Marlboro Spanish Grand Prix - Preview

March 31, 2005


Ducati Marlboro Team riders Loris Capirossi and Carlos Checa are raring to go racing next weekend after a long winter of testing and development work. The pair has covered thousands of kilometres at tracks in Europe, the Middle East, South East Asia and Australia, working to make sure their Ducati Marlboro Team Desmosedici GP5s performs at their best throughout the 2005 MotoGP World Championship, from Sunday's season-opening Marlboro Spanish GP, all the way through to the 17th and final race in November.

Capirossi and Checa have enjoyed some success during winter testing. Capirossi topped the time charts twice - at Valencia last November and at Sepang in January - proving that he is full of fight. Checa meanwhile set the pace at Jerez last November but had to miss last month's final Jerez tests after sustaining a shoulder injury at Catalunya.

Both men are confident in the performance of the 2005 Ducati Marlboro Team Desmosedici GP5, the latest version of the immensely powerful V4 which roared onto the World Championship scene in 2003, taking its first pole position at Jerez and its first victory at Catalunya. The 2004 bike took longer to get up to speed but was a real force by the end of last season, scoring podium finishes at the final two races and taking a new lap record at the Australian GP.

During the winter Ducati Marlboro Team engineers have worked closely with their technical partners, including Bridgestone and Shell Advance, to build on that progress and create a totally balanced machine for 2005. The big red Duke is already one of the most awesome machines in MotoGP, producing more than 230 horsepower and capable of exceeding 330kmh.

"Our off-season testing has gone very well, we're in much better shape than we were at the start of last season," says Ducati Marlboro Team MotoGP project manager Livio Suppo. "The factory and the team have worked hard this winter and I think we've done a good job. The bike has improved in many areas, but while the most difficult thing to achieve at this level of performance is overall balance, I think this year's machine is a very balanced package.
"Both our riders have done many thousands of kilometres of testing, now they finally get to do what they love doing - racing! Loris has shown his speed throughout the winter, he is definitely ready to race. Carlos has also been very fast during testing. It was a real shame he missed our most recent Jerez session but he went very well when we tested there last November, so I don't think missing the tests should be a problem for him".

Ducati Marlboro Team technical director Corrado Cecchinelli has been working with Capirossi and Checa throughout the winter and knows exactly what is required for this vital season-opening GP. "There are some fast corners at Jerez and riders need a lot of confidence to attack these turns," he says. "Plus they need good power delivery because you use a lot of gas through these corners. Riders also need big confidence in the front end so they can attack the turns. The track is a good mix - it's got no long straights but plenty of fast turns and some hairpins, so you need a well balanced bike."

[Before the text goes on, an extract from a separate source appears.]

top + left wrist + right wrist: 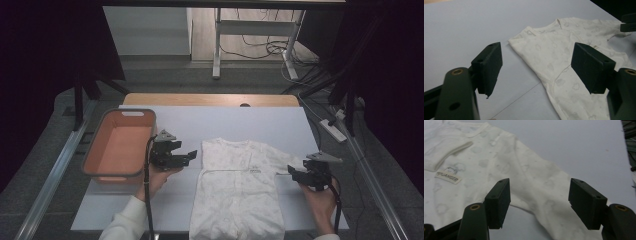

Hard to believe, but Loris Capirossi commences his 16th World Championship season at Jerez this weekend, which means the 32-year old has spent exactly half his life on the GP circuit! And, maybe even harder to believe, the evergreen Italian will be going for his first premier-class podium at the track. Although Capirossi has been racing at Jerez since 1990 he has only scored three podiums at the track (in 125s and 250s, including a 250 win in 1998).

"I like the track a lot, but there have been times when I've not had so much luck at Jerez," says Capirossi, the second most experienced rider on the MotoGP grid, after Alex Barros. "Jerez is a very interesting track for the rider - there are a lot of fast corners and the circuit is very up and down, so you have to deal with changing camber. But the best thing about Jerez is the fans - they are really into the racing and they make a lot of noise! Most of all I'm just really happy to be racing again this weekend. We have worked hard all through the winter, working towards the racing season. The bike is much better than the first part of last year, much more balanced, and I'm impressed with the work Bridgestone is doing. The qualifying tyres I tested at Jerez a few days ago were excellent, the rear race tyres were also good and even the fronts worked well."

Carlos Checa had enjoyed some impressive winter tests until he took part in last month's session at Catalunya. The Ducati Marlboro Team's newest signing had been fastest at Jerez last November and in the top three at Valencia and Phillip Island, but he fell at Catalunya, suffering a dislocated left shoulder and a badly bruised left calf. The shoulder injury forced him to miss final testing at Jerez but the Spaniard believes he should be fully fit for the season-opening GP.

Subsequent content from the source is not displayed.